Case Presentation: A 27-year-old G6P4 female at 28 weeks of gestation presented with fever, headache, myalgias, nausea, vomiting, and diarrhea. Medical history was significant for polysubstance use, hepatitis C, anxiety, and depression. On the evening of presentation, she reported new-onset central chest pain. Vitals were significant for rectal temperature 93 F, blood pressure 95/58, and heart rate 94 bpm. Electrocardiography showed ST-segment elevation in the anterolateral leads (Figure 1).
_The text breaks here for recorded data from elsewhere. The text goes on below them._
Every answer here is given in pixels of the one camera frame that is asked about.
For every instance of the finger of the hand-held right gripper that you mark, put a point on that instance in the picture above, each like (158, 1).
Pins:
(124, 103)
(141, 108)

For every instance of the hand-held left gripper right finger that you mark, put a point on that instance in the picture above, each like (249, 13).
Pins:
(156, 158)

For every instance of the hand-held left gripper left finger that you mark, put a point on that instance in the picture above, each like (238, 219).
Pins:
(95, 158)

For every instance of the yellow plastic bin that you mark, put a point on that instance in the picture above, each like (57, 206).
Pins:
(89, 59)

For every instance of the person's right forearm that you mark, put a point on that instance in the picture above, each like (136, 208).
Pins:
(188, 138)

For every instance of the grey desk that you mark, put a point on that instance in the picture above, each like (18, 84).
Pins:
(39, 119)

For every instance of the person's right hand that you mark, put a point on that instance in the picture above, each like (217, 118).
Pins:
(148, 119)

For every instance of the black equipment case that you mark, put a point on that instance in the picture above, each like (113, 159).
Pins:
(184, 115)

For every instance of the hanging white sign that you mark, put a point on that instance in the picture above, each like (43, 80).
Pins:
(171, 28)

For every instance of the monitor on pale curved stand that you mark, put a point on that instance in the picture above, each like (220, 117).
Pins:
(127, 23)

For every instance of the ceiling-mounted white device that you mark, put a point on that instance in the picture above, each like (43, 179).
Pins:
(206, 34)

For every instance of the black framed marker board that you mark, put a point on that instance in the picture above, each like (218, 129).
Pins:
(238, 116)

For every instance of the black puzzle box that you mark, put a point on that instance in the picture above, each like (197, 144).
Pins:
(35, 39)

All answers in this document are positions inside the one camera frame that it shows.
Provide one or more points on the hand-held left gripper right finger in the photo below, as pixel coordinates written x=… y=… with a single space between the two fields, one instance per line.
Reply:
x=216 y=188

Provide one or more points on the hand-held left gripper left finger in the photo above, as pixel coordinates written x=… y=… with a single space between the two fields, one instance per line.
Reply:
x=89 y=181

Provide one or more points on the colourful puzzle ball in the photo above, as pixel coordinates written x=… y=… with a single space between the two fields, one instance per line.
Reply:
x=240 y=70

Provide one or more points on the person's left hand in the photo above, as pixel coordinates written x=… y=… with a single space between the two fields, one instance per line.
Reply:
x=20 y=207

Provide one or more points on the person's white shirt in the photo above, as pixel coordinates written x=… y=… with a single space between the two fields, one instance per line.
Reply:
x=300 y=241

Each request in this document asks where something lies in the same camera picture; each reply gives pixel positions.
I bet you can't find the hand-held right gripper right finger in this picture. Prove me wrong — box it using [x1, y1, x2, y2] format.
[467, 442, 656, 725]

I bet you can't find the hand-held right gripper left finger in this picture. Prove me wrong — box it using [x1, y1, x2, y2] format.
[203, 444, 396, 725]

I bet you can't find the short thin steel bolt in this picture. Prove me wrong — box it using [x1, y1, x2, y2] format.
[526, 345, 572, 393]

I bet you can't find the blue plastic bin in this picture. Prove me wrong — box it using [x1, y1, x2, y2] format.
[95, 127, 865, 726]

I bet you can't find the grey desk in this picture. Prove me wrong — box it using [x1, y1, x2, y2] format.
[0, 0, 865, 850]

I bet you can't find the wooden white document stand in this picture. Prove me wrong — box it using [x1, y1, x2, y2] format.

High sensitivity troponin was 106 ng/L with peak of 33,704 ng/L. An emergent coronary angiogram revealed a Type 1 spontaneous coronary artery dissection (SCAD) of the left main coronary artery, extending down the left anterior descending artery and left circumflex artery, with total occlusion of the ramus. Echocardiography showed ejection fraction (EF) of 40%, global hypokinesis of the anterior segments, and mitral valve posterior leaflet pathology causing moderate, eccentrically directed regurgitation. Conservative management was elected, including daily aspirin and titration of metoprolol.Hospitalization was complicated by prolonged MSSA bacteremia and tricuspid valve endocarditis requiring a 6-week course of intravenous oxacillin. At 34 weeks, fetal monitoring showed decelerations with abnormal biophysical profile prompting urgent caesarean section. Postpartum echocardiography showed EF 40% and mildly enlarged LA with aneurysmal segment along the posterior leaflet of the mitral valve. Transesophageal echocardiogram was pursued to further characterize the lesion, showing an outpouching posterior and superior to the mitral annulus and LV-LA communication (physiology similar to mitral regurgitation but around the mitral valve). Cardiac MRI revealed mild LV dilation, LA outpouching, and subendocardial fibrosis with non-viable segments in the LAD distribution (Figure 2).Two months into admission, she underwent CABG (LIMA-diagonal branch; SVG-OM), mechanical mitral valve replacement, and repair of the LV pseudoaneurysm. Intraoperatively, the pseudoaneurysm was found to extend from the LV into the LA through a posterior fistulous tract. She was also found to have a very small, dissected LAD and dissected high diagonal branch, confirming the P-SCAD diagnosis.
Discussion: Pregnancy-associated SCAD is a rare condition that can be easily missed, leading to life-threatening complications for mother and fetus [1]. Peripartum patients are at high risk due to hormonal changes resulting in impairment of collagen synthesis and elastic fiber makeup of the tunica media [2]. In combination with other risk factors, such as intravenous drug use, these patients may experience overwhelming hemodynamic consequences [3, 4]. In this case, we suspect SCAD developed from the dual arterial insults of pregnancy and chronic cocaine/amphetamine use. This case of SCAD is especially unique as it illustrates multivalvular involvement with a peculiar complication of LV pseudoaneurysm and LV-LA communication proximal to the mitral annulus requiring surgical repair.
Conclusions: Herein, we describe a complex case of P-SCAD with multiple cardiac complications in a pregnant patient. This case required excellent coordination of interdisciplinary teams, including cardio-obstetrics, cardiac surgery, and addiction specialists. To our knowledge, there have been no case reports describing antepartum SCAD complicated by endocarditis, LV pseudoaneurysm, and LV-LA communication.